Claudio Repetto

Personal information
- Full name: Claudio Repetto
- Date of birth: 2 February 1997 (age 28)
- Place of birth: Genoa, Italy
- Height: 1.90 m (6 ft 3 in)
- Position(s): Forward

Youth career
- 2007–2014: Genoa

College career
- Years: Team / Apps / (Gls)
- 2016–2017: Grand View Vikings / ? / (18)
- 2019–2020: Coastal Carolina Chanticleers / 29 / (7)

Senior career*
- Years: Team / Apps / (Gls)
- 2014–2017: Genoa / 0 / (0)
- 2014–2015: → RapalloBogliasco (loan) / 10 / (1)
- 2015–2017: → Lavagnese (loan) / 32 / (2)
- 2017: → Sestri Levante (loan) / 6 / (0)
- 2018: Med City / 14 / (11)
- 2019: Ocean City Nor'easters / 13 / (8)
- 2021–2022: Charleston Battery / 24 / (9)
- 2022: Phoenix Rising / 20 / (2)
- 2022–2023: Miami FC / 31 / (3)

= Claudio Repetto =

Italian footballer (born 1997)

Claudio Repetto (born 2 February 1997) is a retired Italian footballer who played as a forward.

==Career==
===Genoa===
Repetto played as part of the Genoa academy for 10 years, spending time on loan with Serie D clubs RapalloBogliasco, Lavagnese, and Sestri Levante.

===College and amateur===
With assistance from USA College Sport, Repetto relocated to the United States in 2017, which was instrumental in paving his way towards securing a position to play college soccer at Grand View University situated in Des Moines, Iowa. During his two seasons with the Vikings, he showcased a strong performance by scoring 18 goals and making 9 assists.

In 2019, after his initial successful stint, he transferred to Coastal Carolina University.
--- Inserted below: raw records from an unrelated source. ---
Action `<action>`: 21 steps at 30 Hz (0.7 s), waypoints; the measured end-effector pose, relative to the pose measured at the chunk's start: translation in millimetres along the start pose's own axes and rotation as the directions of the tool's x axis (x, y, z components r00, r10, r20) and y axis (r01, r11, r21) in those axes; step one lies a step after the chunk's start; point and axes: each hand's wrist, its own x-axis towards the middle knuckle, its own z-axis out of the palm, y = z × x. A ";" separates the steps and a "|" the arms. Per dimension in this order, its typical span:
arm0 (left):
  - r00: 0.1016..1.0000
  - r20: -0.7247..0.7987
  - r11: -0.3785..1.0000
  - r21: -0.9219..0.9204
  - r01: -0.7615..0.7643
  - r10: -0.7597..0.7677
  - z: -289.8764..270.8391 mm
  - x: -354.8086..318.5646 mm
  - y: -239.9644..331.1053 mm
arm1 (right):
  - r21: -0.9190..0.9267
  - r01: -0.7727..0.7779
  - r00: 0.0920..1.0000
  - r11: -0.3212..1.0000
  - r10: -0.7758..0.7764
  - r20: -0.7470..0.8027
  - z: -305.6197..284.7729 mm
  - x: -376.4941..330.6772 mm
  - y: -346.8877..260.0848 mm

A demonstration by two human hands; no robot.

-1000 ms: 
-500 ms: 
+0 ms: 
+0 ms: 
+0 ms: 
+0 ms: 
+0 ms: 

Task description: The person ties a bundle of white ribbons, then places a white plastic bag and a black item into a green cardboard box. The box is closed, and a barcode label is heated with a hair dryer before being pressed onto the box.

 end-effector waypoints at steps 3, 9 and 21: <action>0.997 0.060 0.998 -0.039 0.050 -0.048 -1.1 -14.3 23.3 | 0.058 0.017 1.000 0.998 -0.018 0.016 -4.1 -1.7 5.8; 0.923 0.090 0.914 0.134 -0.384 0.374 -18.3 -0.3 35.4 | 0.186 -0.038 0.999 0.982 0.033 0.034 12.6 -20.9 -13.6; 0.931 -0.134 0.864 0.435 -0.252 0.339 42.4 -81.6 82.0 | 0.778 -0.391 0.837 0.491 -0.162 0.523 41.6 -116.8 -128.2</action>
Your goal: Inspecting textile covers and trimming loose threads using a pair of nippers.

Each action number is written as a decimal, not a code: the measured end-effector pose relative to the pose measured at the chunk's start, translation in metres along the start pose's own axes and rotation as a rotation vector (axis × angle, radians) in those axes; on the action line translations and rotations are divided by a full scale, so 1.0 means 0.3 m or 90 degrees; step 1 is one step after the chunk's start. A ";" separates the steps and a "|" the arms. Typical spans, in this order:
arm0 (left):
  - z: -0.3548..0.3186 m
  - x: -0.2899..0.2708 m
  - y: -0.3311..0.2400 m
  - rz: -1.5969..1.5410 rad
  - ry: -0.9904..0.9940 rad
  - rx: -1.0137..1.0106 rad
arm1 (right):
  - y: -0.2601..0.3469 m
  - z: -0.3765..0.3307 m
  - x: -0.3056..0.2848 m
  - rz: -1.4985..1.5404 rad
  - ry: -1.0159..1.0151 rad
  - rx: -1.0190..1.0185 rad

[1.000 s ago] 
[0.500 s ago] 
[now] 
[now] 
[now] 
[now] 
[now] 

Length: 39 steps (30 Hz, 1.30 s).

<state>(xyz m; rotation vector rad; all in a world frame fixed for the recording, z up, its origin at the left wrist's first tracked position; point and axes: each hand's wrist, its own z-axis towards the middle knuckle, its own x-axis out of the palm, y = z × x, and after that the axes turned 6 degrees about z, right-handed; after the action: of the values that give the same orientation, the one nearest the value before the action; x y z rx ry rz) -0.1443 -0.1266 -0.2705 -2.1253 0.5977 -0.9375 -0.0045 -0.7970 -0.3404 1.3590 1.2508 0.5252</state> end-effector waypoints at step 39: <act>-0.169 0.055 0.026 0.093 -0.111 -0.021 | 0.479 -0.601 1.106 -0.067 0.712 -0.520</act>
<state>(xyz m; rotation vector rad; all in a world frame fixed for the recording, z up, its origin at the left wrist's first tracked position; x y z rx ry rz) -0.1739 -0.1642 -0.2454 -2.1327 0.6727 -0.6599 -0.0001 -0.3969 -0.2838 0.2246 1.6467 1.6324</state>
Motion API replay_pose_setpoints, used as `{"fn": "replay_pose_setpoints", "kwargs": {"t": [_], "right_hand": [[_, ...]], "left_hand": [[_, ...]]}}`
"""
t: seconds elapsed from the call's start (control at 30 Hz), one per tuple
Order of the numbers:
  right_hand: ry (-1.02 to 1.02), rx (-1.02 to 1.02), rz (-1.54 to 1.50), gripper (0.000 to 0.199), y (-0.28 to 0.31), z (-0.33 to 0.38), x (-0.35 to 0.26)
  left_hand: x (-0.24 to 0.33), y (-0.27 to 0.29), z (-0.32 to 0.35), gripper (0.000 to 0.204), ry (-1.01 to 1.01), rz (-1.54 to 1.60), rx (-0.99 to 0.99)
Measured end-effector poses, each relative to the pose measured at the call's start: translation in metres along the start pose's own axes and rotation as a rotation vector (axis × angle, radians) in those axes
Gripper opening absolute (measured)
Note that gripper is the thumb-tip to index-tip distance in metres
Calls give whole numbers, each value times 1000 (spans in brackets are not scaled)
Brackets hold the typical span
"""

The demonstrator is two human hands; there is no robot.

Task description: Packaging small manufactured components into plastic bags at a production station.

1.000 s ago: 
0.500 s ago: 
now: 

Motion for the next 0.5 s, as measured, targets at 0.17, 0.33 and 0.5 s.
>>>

Over the next two seasons, he continued his exceptional form by scoring 7 goals and providing 1 assist in 29 appearances. His remarkable performance in 2020 saw him being named to the 2020 USC All-Southeast Region Second Team, and he co-led the Sun Belt in goals, scoring five in 13 games. These achievements contributed to the Chanticleers winning consecutive Sun Belt tournament titles in 2019 and 2020, along with a regular-season title in 2020.

During his college journey, Repetto also showed his mettle in the NPSL, appearing for Med City in 2018, and scored 11 goals in 14 appearances. He had a stint in the USL League Two with Ocean City Nor'easters, where he netted 8 goals in 13 appearances during their 2019 season.

===Charleston Battery===
On 25 June 2021, Repetto signed with USL Championship side Charleston Battery. He made his debut for the club the following day, appearing as a 74th-minute substitute during a 3–0 victory over Loudoun United.

Repetto went on to have a successful rookie campaign in Charleston, scoring nine goals and tallying three assists in 24 appearances. Leading the team in scoring, he was named the club's offensive player of the year and newcomer of the year by the supporters for 2021.

===Phoenix Rising FC===
Repetto was transferred from Charleston to Phoenix Rising FC and thereafter signed a multi-year contract with Phoenix on February 12, 2022.

===Miami FC===
On September 21, 2022, Repetto transferred from Phoenix to Miami FC. Following the 2023 season Repetto was not re-signed by the team and announced his retirement.